After all this, the unabashedly celebratory closer “Lba’s Theme (1997 Version)” feels a bit jarring, particularly as it follows the mournful string adagio “Purple”. True, Little Big Adventure didn’t feature much of a sustained album flow either. However, it worked perfectly fine as a series of colourful vignettes. Little Big Adventure 2 doesn’t quite achieve the same flow. Then again, it’s hard to argue with a composition as beautiful and delightful as “Lba’s Theme (1997 Version)”. Essentially, it’s a reorchestrated version of Little Big Adventure’s “Lba’s Theme (1994 Version)”. The focus is a bit more on the pop influences now, with jangling guitar added and more pronounced percussion. But all in all, little has changed – thankfully. Ultimately, the Little Big Adventure 2 soundtrack might only run for slightly more than 20 minutes, but Vachey makes every second count.

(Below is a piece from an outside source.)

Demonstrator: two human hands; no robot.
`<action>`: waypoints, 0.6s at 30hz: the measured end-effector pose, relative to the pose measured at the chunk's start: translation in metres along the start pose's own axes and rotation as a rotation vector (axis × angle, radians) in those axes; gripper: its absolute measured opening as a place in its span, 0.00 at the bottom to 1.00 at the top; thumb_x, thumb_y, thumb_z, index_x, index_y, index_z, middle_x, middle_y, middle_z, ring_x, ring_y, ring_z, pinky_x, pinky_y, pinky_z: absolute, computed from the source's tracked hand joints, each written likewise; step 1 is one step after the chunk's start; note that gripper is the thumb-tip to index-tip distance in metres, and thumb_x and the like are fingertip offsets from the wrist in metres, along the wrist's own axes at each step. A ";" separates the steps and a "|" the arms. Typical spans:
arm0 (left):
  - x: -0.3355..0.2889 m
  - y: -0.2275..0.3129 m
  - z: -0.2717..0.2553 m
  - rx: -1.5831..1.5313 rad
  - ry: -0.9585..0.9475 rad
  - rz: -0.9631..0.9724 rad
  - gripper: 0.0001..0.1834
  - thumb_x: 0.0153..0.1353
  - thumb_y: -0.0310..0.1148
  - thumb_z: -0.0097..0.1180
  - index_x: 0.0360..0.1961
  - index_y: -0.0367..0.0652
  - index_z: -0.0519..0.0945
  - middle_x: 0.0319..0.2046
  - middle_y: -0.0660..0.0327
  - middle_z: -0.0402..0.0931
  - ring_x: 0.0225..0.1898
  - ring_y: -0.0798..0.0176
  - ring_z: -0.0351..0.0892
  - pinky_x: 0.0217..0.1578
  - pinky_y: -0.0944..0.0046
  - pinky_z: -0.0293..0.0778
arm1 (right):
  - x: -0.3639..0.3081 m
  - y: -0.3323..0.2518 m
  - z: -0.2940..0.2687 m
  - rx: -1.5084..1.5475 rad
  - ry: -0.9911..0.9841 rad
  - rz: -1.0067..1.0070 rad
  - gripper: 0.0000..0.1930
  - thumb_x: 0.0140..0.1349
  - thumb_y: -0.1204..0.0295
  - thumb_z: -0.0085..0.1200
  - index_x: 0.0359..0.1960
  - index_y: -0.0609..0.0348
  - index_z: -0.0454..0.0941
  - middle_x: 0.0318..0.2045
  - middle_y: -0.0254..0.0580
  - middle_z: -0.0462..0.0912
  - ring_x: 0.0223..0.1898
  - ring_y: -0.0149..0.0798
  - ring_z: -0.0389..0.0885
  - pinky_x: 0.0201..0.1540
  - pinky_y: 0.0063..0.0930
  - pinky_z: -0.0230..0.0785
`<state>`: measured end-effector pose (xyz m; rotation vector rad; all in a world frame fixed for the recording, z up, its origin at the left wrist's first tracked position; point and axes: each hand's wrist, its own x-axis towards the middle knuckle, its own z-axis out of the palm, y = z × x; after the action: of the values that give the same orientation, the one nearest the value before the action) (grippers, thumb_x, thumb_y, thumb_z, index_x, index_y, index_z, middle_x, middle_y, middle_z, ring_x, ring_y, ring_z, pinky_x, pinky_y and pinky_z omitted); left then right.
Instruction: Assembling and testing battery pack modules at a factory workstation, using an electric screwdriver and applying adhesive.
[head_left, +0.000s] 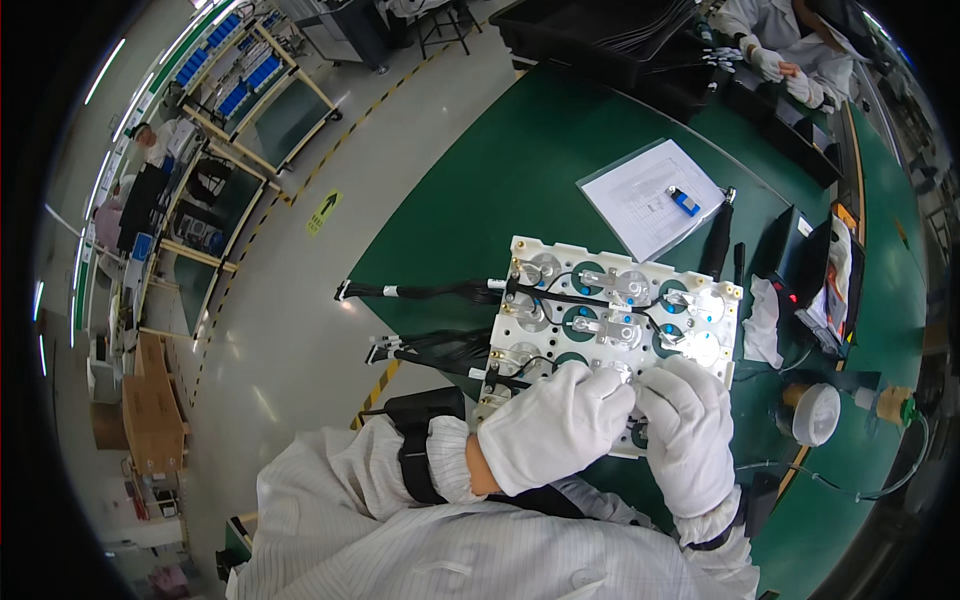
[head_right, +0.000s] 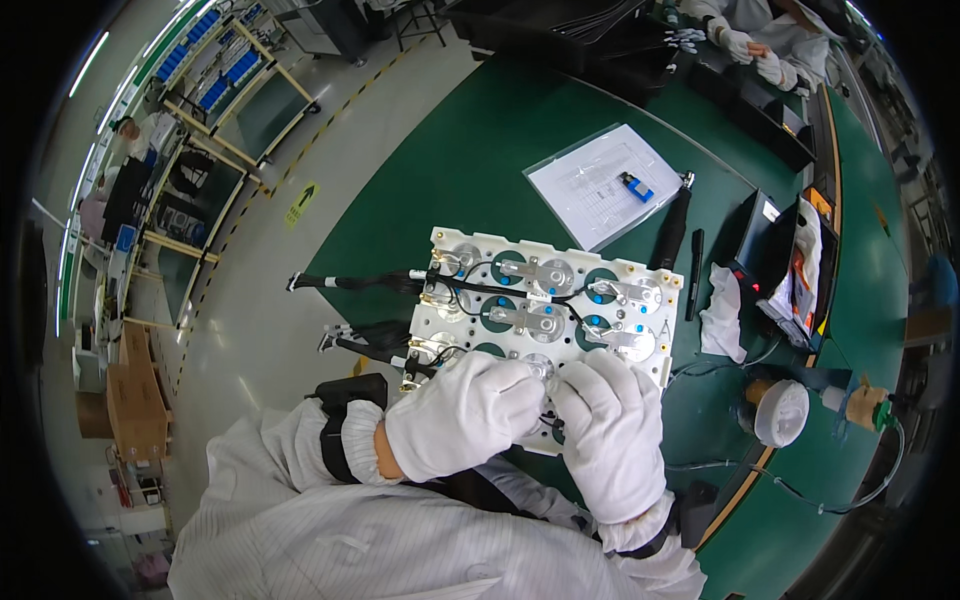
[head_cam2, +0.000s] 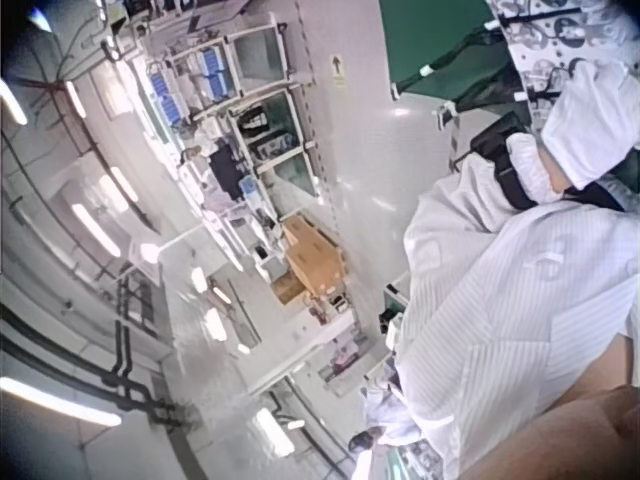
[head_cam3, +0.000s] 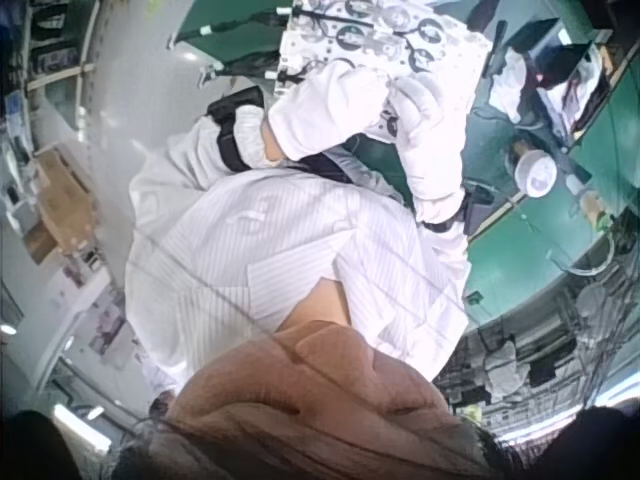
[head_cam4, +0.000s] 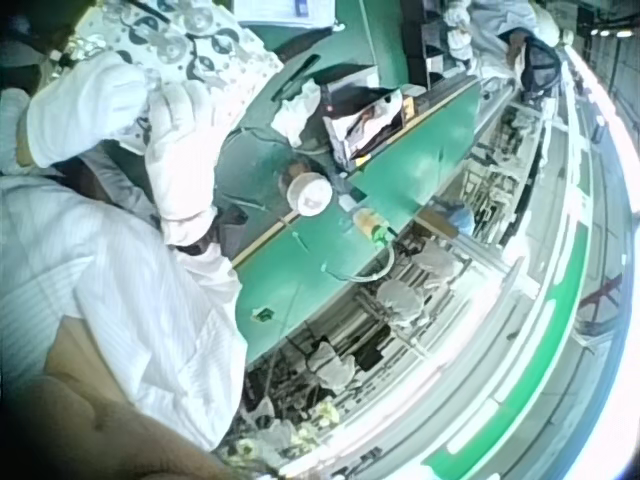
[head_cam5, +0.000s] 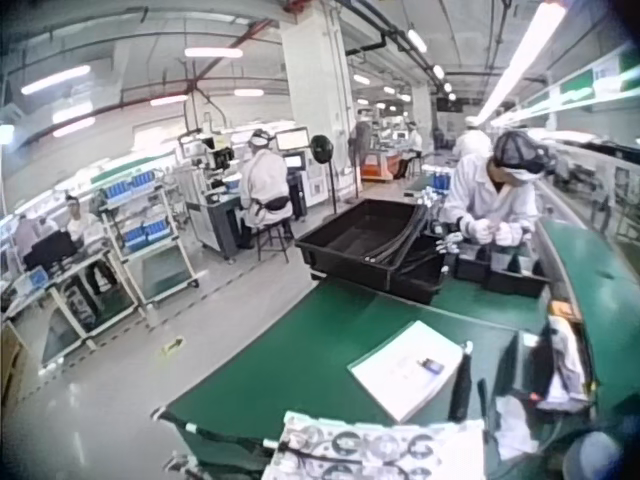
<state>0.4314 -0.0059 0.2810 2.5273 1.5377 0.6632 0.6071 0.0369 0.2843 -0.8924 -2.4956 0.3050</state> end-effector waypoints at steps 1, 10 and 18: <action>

- 01 - Song for Gabriel Philippe Vachey 3:54
- 02 - The Empire Philippe Vachey 3:45
- 03 - Honey B. Philippe Vachey 3:14
- 04 - Emerald Moon Philippe Vachey 3:29
- 05 - Zeelich Philippe Vachey 3:40
- 06 - Purple Philippe Vachey 0:50
- 07 - Lba's Theme (1997 Version) Philippe Vachey 3:51
What synthesizer do you think was used to make it?
Simon Elchlepp says
Good question… I’m not sure. Several reviews (on Hardcoregaming101 and Adventure Classic Gaming) mention that the game is using Redbook Audio and digital audio tracks – which I imagine means Vachey might have been using any kind of synthesizer or sample library that was around in the mid-90s. Considering the superb quality of the orchestrations on both Little Big Adventure games, I wish there were more interviews with Vachey that go into the technological details of the scores!
Some people think that the Roland JV1080 is a candidate. But it’s hard to tell/guesswork. Lovely sound track, it added a whole new dimension to the game.